Une fois encore, son regard fouilla l’obscurité de la chambre.
Si mon couteau rendait la liberté à ces peuples, feraient-ils de moi leur messie ?
Leto se retourna nerveusement sur sa couche.
Stilgar soupira. Jamais il n’avait connu ce grand-père qui avait donné son nom à l’enfant. Mais nombreux étaient ceux qui considéraient que Muad’Dib avait hérité de sa force morale. Se pouvait-il que ce sens terrifiant de la droiture saute maintenant une génération ? Stilgar était incapable de répondre à une telle question.
Le Sietch Tabr est mien, songea-t-il. J’en demeure le maître. Pour les Fremen, je suis le Naib. Et, sans moi, il n’y aurait pas eu de Muad’Dib. A présent, il y a ces enfants jumeaux… Par Chani, qui est leur mère et fille de ma race, mon sang coule dans leurs veines. Je suis avec Muad’Dib, et Chani, ainsi qu’avec tous les autres. Qu’avons-nous fait à notre univers ?
Stilgar n’aurait su dire pourquoi de telles pensées lui venaient ainsi dans la nuit, ni pour quelle raison il se sentait à ce point coupable. Il s’accroupit dans les replis de sa robe. La réalité ne ressemblait absolument pas au rêve.

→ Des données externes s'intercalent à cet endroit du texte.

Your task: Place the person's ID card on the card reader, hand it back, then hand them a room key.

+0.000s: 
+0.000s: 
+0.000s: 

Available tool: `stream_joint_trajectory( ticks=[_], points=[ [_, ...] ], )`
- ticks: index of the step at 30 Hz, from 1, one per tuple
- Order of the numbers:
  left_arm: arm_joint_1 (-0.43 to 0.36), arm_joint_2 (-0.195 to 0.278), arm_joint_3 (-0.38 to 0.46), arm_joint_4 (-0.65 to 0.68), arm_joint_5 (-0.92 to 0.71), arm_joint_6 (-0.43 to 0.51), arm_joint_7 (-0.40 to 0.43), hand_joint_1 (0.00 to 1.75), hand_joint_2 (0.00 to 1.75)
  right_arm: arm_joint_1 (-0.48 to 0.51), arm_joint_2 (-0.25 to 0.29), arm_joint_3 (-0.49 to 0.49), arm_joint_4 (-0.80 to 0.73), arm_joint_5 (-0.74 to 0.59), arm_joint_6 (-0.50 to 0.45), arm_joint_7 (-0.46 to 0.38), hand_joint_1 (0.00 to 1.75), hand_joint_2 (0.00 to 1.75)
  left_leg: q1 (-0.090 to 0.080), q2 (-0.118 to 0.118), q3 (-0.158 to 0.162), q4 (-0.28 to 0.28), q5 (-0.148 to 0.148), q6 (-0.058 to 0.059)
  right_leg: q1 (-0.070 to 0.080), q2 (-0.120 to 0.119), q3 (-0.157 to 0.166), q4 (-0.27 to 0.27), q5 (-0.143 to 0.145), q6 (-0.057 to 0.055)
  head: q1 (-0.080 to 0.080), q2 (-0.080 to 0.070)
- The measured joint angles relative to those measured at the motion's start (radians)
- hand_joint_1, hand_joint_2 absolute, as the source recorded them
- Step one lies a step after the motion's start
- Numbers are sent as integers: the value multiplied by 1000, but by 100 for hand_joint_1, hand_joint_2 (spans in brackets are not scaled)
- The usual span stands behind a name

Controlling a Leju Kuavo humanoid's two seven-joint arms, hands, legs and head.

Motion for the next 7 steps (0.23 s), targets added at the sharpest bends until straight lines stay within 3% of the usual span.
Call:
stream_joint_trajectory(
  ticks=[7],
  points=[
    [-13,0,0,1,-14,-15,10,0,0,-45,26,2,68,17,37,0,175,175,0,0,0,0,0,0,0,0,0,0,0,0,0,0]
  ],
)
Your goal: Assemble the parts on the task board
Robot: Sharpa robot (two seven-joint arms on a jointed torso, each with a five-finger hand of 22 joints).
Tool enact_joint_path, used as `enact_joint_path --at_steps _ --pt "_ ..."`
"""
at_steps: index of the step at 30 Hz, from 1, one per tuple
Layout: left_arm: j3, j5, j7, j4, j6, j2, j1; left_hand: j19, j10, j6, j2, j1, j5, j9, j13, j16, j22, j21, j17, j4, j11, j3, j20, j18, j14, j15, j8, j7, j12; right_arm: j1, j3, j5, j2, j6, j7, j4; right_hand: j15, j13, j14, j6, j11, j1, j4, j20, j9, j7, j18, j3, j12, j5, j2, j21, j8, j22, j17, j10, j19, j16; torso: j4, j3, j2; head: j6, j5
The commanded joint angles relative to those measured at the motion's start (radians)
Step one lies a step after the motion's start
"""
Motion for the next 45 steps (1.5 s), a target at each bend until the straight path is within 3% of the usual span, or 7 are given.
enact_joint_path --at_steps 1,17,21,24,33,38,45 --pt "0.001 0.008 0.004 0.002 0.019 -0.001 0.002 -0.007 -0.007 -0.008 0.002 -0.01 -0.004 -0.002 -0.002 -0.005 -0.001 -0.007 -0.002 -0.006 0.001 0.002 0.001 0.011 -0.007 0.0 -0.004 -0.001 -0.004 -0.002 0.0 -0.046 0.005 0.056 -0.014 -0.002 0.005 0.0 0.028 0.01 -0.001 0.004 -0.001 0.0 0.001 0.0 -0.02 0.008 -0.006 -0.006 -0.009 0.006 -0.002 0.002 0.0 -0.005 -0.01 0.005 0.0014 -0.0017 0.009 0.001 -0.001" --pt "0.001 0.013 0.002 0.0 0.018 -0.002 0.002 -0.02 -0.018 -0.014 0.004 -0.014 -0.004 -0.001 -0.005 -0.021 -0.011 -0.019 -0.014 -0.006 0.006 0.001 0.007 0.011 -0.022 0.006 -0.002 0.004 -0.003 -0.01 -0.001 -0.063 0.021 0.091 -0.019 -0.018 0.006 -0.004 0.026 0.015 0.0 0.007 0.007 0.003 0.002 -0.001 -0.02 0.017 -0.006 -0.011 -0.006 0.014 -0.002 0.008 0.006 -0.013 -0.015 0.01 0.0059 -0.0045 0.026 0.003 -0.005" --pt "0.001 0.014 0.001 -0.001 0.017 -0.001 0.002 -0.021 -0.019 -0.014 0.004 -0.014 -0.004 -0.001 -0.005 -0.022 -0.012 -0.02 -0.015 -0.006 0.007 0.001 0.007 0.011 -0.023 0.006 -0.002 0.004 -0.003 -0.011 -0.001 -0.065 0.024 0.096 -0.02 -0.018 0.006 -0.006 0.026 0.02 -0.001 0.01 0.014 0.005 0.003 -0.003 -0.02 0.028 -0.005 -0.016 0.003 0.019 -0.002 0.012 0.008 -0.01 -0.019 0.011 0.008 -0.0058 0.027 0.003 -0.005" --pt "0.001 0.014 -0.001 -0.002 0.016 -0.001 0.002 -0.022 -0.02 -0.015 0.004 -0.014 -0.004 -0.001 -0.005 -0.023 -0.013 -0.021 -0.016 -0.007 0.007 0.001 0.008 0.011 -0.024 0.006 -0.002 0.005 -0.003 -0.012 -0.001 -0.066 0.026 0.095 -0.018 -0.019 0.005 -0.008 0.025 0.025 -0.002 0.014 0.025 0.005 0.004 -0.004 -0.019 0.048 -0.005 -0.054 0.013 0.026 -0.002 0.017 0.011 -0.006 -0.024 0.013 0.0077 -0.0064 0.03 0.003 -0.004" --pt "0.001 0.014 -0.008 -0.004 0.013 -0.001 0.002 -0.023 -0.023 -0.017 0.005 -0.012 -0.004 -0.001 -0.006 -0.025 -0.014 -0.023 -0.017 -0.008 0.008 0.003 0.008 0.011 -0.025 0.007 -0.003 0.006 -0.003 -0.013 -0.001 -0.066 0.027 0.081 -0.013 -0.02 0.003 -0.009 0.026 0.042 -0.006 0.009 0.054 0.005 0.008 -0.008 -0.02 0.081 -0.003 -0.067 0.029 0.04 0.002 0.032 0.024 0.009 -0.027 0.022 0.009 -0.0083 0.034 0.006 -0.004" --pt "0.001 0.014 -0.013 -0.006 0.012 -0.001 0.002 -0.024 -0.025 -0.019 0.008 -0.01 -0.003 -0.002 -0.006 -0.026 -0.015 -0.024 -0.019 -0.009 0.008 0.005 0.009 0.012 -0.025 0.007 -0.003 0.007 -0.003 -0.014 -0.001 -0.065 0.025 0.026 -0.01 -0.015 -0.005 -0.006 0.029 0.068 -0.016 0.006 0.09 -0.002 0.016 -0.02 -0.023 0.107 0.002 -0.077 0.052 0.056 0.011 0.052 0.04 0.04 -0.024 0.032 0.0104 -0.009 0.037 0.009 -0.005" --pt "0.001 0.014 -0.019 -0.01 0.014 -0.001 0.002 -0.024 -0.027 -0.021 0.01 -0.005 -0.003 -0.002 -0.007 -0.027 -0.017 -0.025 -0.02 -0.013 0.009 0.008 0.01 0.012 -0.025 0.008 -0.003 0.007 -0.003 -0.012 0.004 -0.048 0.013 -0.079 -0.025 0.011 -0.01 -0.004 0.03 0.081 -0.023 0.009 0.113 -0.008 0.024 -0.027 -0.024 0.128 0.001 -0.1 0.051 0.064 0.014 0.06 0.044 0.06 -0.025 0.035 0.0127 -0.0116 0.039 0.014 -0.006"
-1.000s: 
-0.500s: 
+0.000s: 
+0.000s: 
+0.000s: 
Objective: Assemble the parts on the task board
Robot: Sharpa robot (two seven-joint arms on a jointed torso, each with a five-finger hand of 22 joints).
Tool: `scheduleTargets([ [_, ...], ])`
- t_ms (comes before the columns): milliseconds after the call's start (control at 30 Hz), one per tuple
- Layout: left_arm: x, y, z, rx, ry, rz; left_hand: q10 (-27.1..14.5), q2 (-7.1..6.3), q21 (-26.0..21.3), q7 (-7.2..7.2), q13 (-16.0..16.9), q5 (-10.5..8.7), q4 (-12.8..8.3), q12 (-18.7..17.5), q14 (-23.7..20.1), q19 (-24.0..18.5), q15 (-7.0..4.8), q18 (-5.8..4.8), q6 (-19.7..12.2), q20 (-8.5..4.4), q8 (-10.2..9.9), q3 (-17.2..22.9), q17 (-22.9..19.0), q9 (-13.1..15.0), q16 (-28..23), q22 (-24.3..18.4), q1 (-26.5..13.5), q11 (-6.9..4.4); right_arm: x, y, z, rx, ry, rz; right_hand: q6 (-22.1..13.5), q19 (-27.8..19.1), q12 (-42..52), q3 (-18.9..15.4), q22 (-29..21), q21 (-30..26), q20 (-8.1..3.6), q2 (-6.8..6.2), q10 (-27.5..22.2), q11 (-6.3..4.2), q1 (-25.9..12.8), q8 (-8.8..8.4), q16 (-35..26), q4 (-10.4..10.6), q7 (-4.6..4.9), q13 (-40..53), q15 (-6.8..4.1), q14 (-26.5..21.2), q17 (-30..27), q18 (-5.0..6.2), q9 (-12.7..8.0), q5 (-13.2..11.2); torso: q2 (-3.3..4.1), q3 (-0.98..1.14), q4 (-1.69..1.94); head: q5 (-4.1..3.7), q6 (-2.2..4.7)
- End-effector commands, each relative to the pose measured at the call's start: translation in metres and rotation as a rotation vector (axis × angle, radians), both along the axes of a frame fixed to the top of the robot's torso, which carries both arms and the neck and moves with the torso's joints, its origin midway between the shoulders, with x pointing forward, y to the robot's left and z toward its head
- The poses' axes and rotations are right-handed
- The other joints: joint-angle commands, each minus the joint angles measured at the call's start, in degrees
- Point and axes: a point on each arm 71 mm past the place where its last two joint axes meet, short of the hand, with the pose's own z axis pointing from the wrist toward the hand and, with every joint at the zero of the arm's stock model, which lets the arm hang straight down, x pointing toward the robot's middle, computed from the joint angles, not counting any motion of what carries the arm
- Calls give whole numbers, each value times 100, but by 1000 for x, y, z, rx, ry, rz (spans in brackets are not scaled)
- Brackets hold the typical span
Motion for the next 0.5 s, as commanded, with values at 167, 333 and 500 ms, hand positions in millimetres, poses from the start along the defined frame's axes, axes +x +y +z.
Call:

Le Désert Ami qui, autrefois, se déployait d’un pôle à l’autre, était désormais réduit de moitié. Le paradis immense et verdoyant promis par les légendes n’avait apporté que le doute. Non, ce n’était pas le rêve. Et, en même temps que ce monde, Stilgar avait changé. Jamais le chef de sietch n’avait été cet homme aux pensées complexes ; il n’avait pas connu toutes ces choses, le pouvoir et les conséquences formidables des plus infimes décisions. Même en cet instant, pourtant, il devinait que tout ce savoir, cette nouvelle subtilité appartenaient à une mince couche de vernis qui recouvrait un bloc solide et dense de connaissance pareil à du métal. Et c’était vers ce bloc plus ancien que se détournaient ses pensées, attirées par un retour à de plus saines valeurs.